Center for Genetic Epidemiology and Genomics, School of Public Health, Soochow University, Jiangsu, People's Republic of China.
Jiangsu Key Laboratory of Preventive and Translational Medicine for Geriatric Diseases, Soochow University, Jiangsu, People's Republic of China.
Hum Genet. 2016 Feb;135(2):171-84. doi: 10.1007/s00439-015-1621-y. Epub 2015 Dec 10.
Accurately estimating the distribution and heritability of SNP effects across the genome could help explain the mystery of missing heritability. In this study, we propose a novel statistical method for estimating the distribution and heritability of SNP effects from genome-wide association studies (GWASs), and compare its performance to several existing methods using both simulations and real data.

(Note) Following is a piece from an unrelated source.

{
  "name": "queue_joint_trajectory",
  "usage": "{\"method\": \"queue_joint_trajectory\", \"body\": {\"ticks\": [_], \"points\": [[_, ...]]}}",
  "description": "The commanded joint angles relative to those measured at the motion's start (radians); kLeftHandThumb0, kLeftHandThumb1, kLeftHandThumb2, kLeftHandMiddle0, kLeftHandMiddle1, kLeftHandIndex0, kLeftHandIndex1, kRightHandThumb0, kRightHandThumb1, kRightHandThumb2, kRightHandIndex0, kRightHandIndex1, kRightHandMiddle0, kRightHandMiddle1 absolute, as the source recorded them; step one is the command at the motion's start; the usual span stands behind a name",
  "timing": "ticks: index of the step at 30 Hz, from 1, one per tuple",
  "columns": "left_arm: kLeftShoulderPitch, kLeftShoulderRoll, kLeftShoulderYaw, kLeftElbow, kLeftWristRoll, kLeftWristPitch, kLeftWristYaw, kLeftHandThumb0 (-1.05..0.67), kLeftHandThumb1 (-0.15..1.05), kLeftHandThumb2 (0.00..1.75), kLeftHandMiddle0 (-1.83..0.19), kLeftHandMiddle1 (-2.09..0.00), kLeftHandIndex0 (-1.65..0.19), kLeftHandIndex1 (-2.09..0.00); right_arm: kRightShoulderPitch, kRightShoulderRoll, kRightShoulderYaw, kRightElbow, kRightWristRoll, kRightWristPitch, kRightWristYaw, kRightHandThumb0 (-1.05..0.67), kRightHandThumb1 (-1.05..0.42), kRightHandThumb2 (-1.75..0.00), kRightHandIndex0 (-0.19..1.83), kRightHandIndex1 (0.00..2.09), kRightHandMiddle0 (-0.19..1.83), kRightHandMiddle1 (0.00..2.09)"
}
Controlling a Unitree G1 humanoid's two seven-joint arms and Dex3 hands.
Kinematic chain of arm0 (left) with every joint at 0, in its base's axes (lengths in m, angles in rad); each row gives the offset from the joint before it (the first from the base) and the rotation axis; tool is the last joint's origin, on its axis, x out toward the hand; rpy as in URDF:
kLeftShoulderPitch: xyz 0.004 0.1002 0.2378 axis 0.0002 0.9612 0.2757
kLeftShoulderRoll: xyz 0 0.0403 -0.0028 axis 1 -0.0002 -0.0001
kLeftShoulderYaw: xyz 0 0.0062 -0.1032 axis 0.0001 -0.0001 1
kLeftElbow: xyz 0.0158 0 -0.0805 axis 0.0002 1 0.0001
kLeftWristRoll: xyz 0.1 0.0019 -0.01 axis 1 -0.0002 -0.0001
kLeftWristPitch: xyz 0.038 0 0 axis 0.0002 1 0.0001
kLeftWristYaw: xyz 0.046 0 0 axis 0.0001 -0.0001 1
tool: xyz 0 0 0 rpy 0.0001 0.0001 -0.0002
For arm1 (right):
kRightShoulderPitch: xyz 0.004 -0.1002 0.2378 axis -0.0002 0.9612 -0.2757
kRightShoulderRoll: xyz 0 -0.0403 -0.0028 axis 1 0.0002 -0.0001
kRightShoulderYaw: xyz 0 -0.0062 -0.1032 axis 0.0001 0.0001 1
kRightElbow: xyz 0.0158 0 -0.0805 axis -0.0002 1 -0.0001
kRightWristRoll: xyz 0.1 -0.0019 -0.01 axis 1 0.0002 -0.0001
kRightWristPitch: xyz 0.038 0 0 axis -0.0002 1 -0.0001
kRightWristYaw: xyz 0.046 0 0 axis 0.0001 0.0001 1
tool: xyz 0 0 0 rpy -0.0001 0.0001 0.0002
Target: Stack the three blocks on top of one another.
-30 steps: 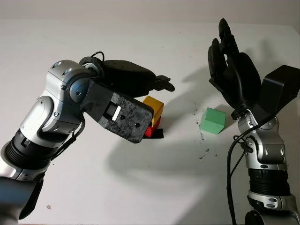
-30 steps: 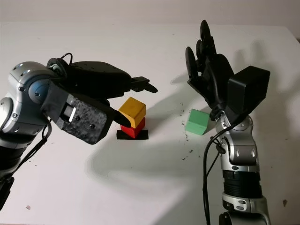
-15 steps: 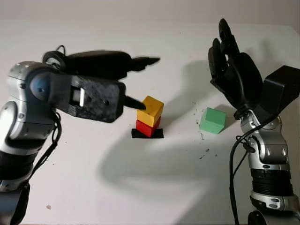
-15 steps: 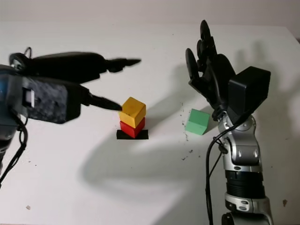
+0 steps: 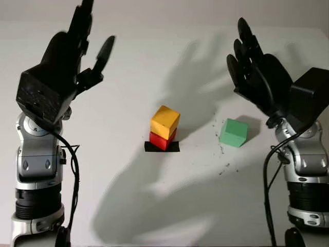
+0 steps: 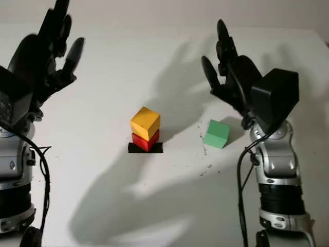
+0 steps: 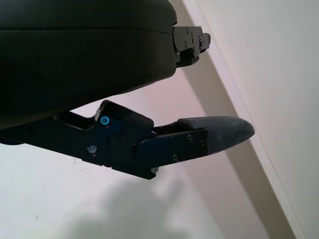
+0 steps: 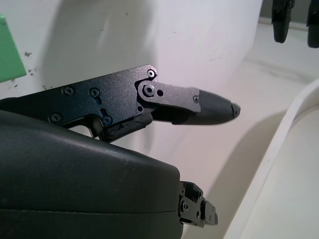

Specifically, we study the full range of GWAS summary results and link observed p values and unobserved effect sizes by (non-central) Chi-square distribution. By modeling the observed full set of association signals using a multinomial distribution, we build a likelihood function of SNP effect sizes using parametric and non-parametric maximum likelihood frameworks. Simulation studies show that the proposed method can accurately estimate effect sizes and the number of associated SNPs. As real applications, we analyze publicly available GWAS summary results for height, body mass index (BMI), and bone mineral density (BMD). Our analyses show that there are over 10,000 SNPs that might be associated with height, and the total heritability attributable to these SNPs exceeds 70 %. The heritabilities for BMI and BMD are ~10 and ~15 %, respectively. The results indicate that the proposed method has the potential to improve the accuracy of estimates of heritability and effect size for common SNPs in large-scale GWAS meta-analyses. These improved estimates may contribute to an enhanced understanding of the genetic basis of complex traits.
准确估计 SNP 效应在基因组中的分布和遗传力可以帮助解释遗传力缺失的谜团。在这项研究中,我们提出了一种从全基因组关联研究(GWAS)中估计 SNP 效应分布和遗传力的新统计方法,并使用模拟和真实数据比较了其与几种现有方法的性能。具体来说,我们研究了 GWAS 汇总结果的全范围,并通过(非中心)卡方分布将观察到的 p 值和未观察到的效应大小联系起来。通过使用多项分布对观察到的整套关联信号进行建模,我们使用参数和非参数最大似然框架构建了 SNP 效应大小的似然函数。模拟研究表明,所提出的方法可以准确估计效应大小和相关 SNP 的数量。作为实际应用,我们分析了公开的身高、体重指数(BMI)和骨密度(BMD)GWAS 汇总结果。我们的分析表明,有超过 10000 个 SNP 可能与身高相关,这些 SNP 归因的遗传力超过 70%。BMI 和 BMD 的遗传力分别约为 10%和 15%。结果表明,该方法有可能提高大规模 GWAS 荟萃分析中常见 SNP 遗传力和效应大小估计的准确性。这些改进的估计可能有助于更好地理解复杂性状的遗传基础。